TASK STATEMENT -
I would like you to transcribe all of the data exactly.
+++++
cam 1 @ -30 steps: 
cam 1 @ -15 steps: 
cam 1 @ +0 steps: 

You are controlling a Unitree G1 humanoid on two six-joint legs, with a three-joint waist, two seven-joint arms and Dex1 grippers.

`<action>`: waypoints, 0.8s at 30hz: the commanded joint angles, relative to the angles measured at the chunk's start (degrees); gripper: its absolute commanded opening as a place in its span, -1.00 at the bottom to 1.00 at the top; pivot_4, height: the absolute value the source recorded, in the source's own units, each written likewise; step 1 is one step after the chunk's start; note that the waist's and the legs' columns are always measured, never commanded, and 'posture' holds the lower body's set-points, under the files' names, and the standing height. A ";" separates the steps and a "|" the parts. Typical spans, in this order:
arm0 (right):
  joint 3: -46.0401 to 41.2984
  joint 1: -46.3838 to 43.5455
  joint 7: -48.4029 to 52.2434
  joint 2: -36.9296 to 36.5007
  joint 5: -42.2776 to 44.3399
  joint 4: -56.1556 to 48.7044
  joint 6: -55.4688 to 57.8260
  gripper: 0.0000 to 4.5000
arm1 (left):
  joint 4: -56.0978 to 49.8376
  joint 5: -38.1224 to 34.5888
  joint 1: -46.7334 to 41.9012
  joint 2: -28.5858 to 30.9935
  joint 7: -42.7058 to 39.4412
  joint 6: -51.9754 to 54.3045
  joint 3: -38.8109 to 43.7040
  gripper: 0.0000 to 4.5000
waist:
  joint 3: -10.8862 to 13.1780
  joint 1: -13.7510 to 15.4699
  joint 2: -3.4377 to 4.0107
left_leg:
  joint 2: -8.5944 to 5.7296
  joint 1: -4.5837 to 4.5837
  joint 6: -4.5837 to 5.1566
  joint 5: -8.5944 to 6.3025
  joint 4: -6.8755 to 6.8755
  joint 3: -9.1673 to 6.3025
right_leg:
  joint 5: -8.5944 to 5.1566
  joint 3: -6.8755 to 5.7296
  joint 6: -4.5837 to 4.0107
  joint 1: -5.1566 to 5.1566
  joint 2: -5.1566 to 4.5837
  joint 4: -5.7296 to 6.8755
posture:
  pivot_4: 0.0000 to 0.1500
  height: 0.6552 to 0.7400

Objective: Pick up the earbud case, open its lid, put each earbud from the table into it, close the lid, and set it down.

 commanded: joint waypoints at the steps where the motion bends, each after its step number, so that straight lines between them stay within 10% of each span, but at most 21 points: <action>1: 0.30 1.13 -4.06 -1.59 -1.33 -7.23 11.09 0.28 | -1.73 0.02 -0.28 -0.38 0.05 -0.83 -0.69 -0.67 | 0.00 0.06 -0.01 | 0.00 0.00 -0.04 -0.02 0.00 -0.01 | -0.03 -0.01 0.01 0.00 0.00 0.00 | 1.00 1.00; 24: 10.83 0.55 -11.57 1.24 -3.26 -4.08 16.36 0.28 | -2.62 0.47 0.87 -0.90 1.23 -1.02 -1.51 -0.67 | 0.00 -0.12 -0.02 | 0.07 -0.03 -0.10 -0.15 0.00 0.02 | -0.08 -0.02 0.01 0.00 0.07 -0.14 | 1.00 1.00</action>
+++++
SOLUTION FOR THIS PROBLEM -
cam 1 @ -30 steps: 
cam 1 @ -15 steps: 
cam 1 @ +0 steps: 

You are controlling a Unitree G1 humanoid on two six-joint legs, with a three-joint waist, two seven-joint arms and Dex1 grippers.

`<action>`: waypoints, 0.8s at 30hz: the commanded joint angles, relative to the angles measured at the chunk's start (degrees); gripper: its absolute commanded opening as a place in its span, -1.00 at the bottom to 1.00 at the top; pivot_4, height: the absolute value the source recorded, in the source's own units, each written likewise; step 1 is one step after the chunk's start; note that the waist's and the legs' columns are always measured, never commanded, and 'posture' holds the lower body's set-points, under the files' names, and the standing height. A ";" separates the steps and a "|" the parts. Typical spans, in this order:
arm0 (right):
  joint 3: -46.0401 to 41.2984
  joint 1: -46.3838 to 43.5455
  joint 7: -48.4029 to 52.2434
  joint 2: -36.9296 to 36.5007
  joint 5: -42.2776 to 44.3399
  joint 4: -56.1556 to 48.7044
  joint 6: -55.4688 to 57.8260
  gripper: 0.0000 to 4.5000
arm1 (left):
  joint 4: -56.0978 to 49.8376
  joint 5: -38.1224 to 34.5888
  joint 1: -46.7334 to 41.9012
  joint 2: -28.5858 to 30.9935
  joint 7: -42.7058 to 39.4412
  joint 6: -51.9754 to 54.3045
  joint 3: -38.8109 to 43.7040
  gripper: 0.0000 to 4.5000
waist:
  joint 3: -10.8862 to 13.1780
  joint 1: -13.7510 to 15.4699
  joint 2: -3.4377 to 4.0107
left_leg:
  joint 2: -8.5944 to 5.7296
  joint 1: -4.5837 to 4.5837
  joint 6: -4.5837 to 5.1566
  joint 5: -8.5944 to 6.3025
  joint 4: -6.8755 to 6.8755
  joint 3: -9.1673 to 6.3025
right_leg:
  joint 5: -8.5944 to 5.1566
  joint 3: -6.8755 to 5.7296
  joint 6: -4.5837 to 4.0107
  joint 1: -5.1566 to 5.1566
  joint 2: -5.1566 to 4.5837
  joint 4: -5.7296 to 6.8755
posture:
  pivot_4: 0.0000 to 0.1500
  height: 0.6552 to 0.7400

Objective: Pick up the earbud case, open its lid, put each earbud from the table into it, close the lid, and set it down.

 commanded: joint waypoints at the steps where the motion bends, each after its step number, so that straight lines between them stay within 10% of each span, but at most 21 points: <action>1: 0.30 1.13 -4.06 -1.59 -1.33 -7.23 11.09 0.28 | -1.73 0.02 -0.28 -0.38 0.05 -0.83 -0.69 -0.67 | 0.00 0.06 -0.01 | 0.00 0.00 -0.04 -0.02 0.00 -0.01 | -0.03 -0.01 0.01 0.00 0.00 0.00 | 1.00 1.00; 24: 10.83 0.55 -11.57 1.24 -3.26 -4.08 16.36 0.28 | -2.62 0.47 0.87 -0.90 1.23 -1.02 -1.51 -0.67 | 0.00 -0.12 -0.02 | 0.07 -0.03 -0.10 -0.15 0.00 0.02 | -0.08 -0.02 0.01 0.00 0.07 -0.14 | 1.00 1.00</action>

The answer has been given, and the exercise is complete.